Aux Etats-Unis, le ministère de la Justice se prépare à ouvrir une enquête sur les pratiques anti-concurrentielles du moteur de recherche. Est-on arrivé à un tournant ?
Si ça se confirme, ça serait la première grosse enquête menée au niveau fédéral à l’encontre d’un géant de la high tech, depuis celle sur Microsoft dans les années 90 qui avait duré une dizaine d’années. Concrètement, les autorités américaines devraient regarder de près si Google n’utilise pas sa position dominante dans la recherche et la publicité en ligne pour favoriser ses autres services. En 2013, une enquête similaire avait avorté, au motif que les pratiques de Google ne portaient pas préjudice au consommateur.
Cette fois, le résultat pourrait être différent, notamment parce que le contexte a changé
Les GAFA - Google, Apple, Facebook et Amazon – sont sous le feu des critiques : accusés de servir d’amplificateur aux fake news, d’utiliser à tort et à travers les données personnelles, de ne pas payer leurs impôts, d’étouffer l’innovation, de créer des petits boulots précaires payés à la tâche qui paupérisent une partie de la population américaine. Leur régulation est devenue un enjeu politique. Donald Trump ne perd jamais une occasion de Twitter tout le mal qu’il pense de Google ou d’Amazon. Chez les démocrates, le démantèlement des GAFA est un thème porté notamment par Bernie Sanders dans la course à l’investiture pour la présidentielle de 2020. Le vent a donc tourné, et pas seulement pour Google.
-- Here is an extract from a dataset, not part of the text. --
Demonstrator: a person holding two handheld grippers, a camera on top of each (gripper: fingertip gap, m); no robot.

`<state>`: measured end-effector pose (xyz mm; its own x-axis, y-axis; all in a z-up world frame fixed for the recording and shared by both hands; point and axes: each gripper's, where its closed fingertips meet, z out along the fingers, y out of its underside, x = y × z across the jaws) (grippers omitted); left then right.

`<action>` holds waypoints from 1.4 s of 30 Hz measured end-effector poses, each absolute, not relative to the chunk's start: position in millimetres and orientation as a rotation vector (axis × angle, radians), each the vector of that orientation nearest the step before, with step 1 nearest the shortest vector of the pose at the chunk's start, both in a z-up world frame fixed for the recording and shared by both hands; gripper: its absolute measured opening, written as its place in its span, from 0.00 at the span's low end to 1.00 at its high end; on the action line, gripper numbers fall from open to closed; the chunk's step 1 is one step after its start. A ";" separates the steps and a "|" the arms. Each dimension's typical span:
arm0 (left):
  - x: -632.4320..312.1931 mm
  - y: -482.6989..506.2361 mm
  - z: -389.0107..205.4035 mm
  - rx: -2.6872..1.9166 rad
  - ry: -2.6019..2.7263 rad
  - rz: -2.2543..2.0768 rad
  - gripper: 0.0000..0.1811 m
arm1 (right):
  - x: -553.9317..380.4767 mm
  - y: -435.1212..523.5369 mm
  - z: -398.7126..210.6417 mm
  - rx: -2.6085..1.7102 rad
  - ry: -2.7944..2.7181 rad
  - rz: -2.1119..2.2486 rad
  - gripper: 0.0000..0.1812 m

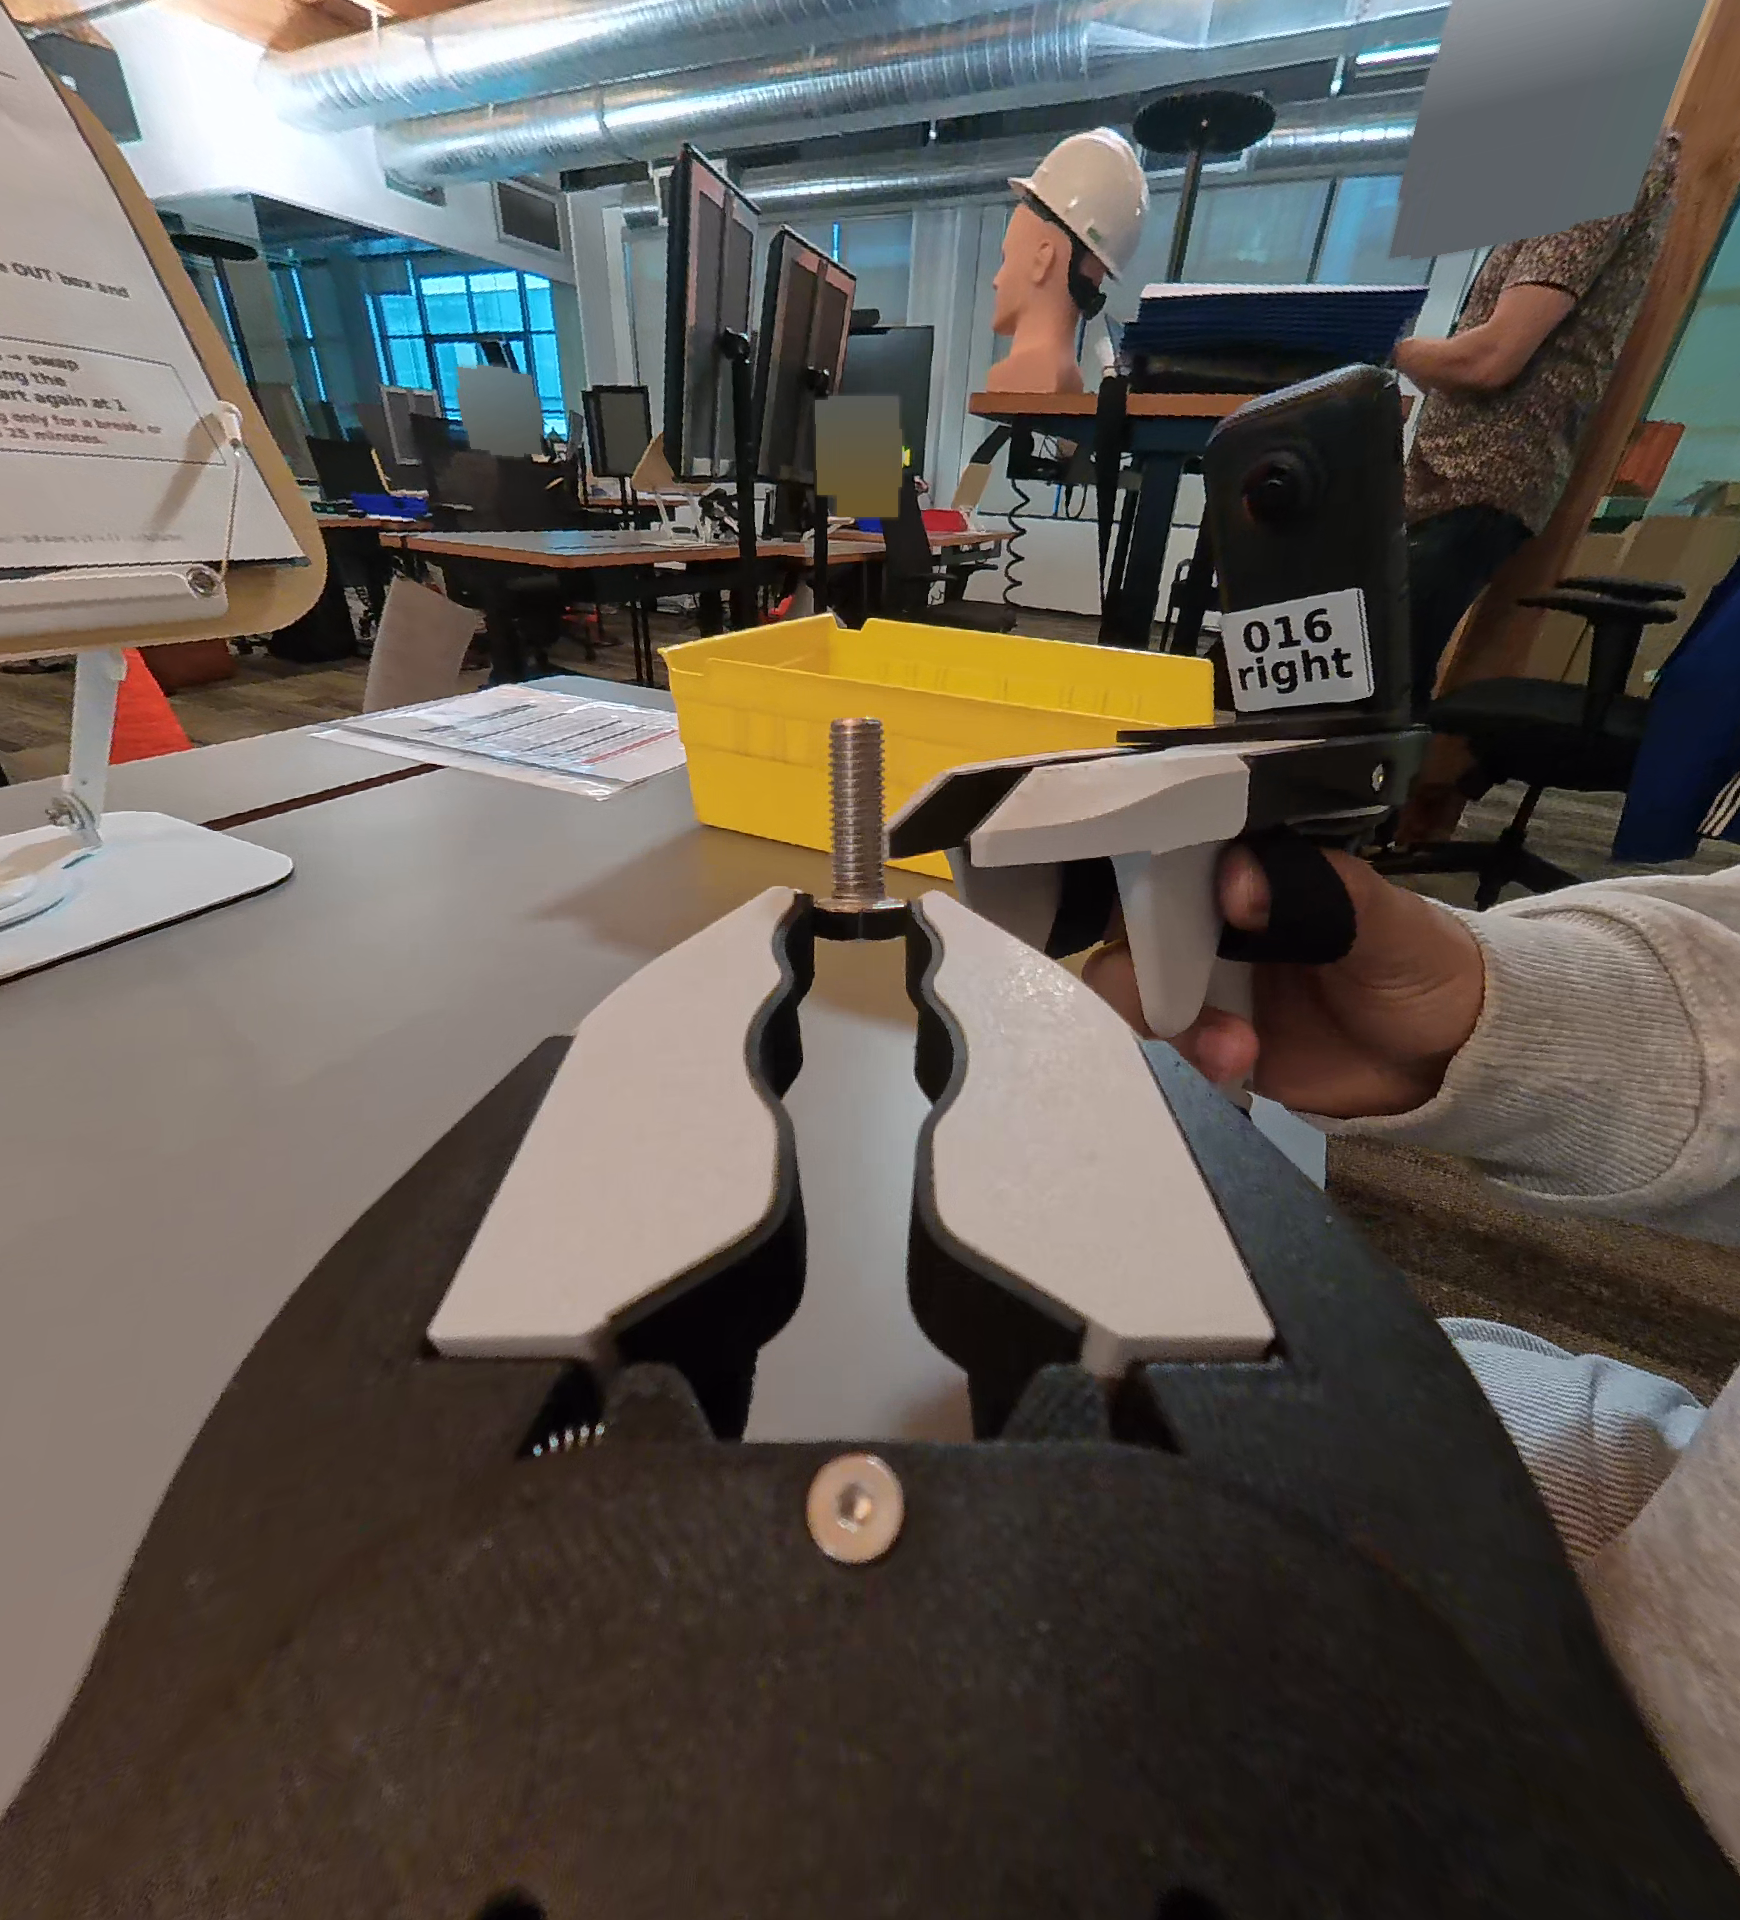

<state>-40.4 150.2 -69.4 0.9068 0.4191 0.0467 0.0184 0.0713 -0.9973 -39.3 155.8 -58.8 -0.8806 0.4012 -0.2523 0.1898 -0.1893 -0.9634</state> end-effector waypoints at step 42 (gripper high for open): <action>-37.8 132.7 -36.1 -1.210 -0.393 0.133 0.10 | -38.3 159.3 -50.2 -0.710 -1.837 2.285 0.09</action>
<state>-37.8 132.7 -36.1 0.9251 0.3067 0.2238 0.1070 0.3548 -0.9288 -38.3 159.3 -50.2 -0.8818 0.3798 -0.2795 0.1914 -0.2534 -0.9482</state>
Selon la presse américaine, Amazon pourrait faire lui aussi l’objet d’une enquête fédérale
Facebook devrait sous peu être contraint de payer une amende de 5 milliards de dollars pour n’avoir pas su protéger les données de ses utilisateurs dans l’affaire Cambridge Analytica. Mais à vrai dire, les GAFA ne sont que la partie émergée de l’iceberg. Dans tous les secteurs, le pouvoir excessif des très grandes entreprises menace aujourd’hui le dynamisme de l’économie américaine. Depuis les cabinets d’avocats jusqu’aux concessionnaires automobiles, les économistes observent une montée de ce qu’ils appellent des entreprises superstar: les 100 premières entreprises des Etats-Unis par le chiffre d’affaires représentent la moitié du PIB américain, contre seulement un tiers il y a 25 ans.
Un phénomène qui dépasse le sol américain
C'est un phénomène mondial, mais en Europe, on s’inquiète plutôt de ne pas avoir assez de champions européens face à la concurrence américaine et chinoise. Le gouvernement français a été énervé par le blocage de la fusion entre Alstom et Siemens par la Commission européenne : il a commandé un rapport pour pousser Bruxelles à assouplir ses méthodes de contrôle de la concurrence et des concentrations. L’exemple des GAFA aux Etats-Unis devrait pourtant inciter à la prudence: avoir des géants n’a pas toujours que des avantages.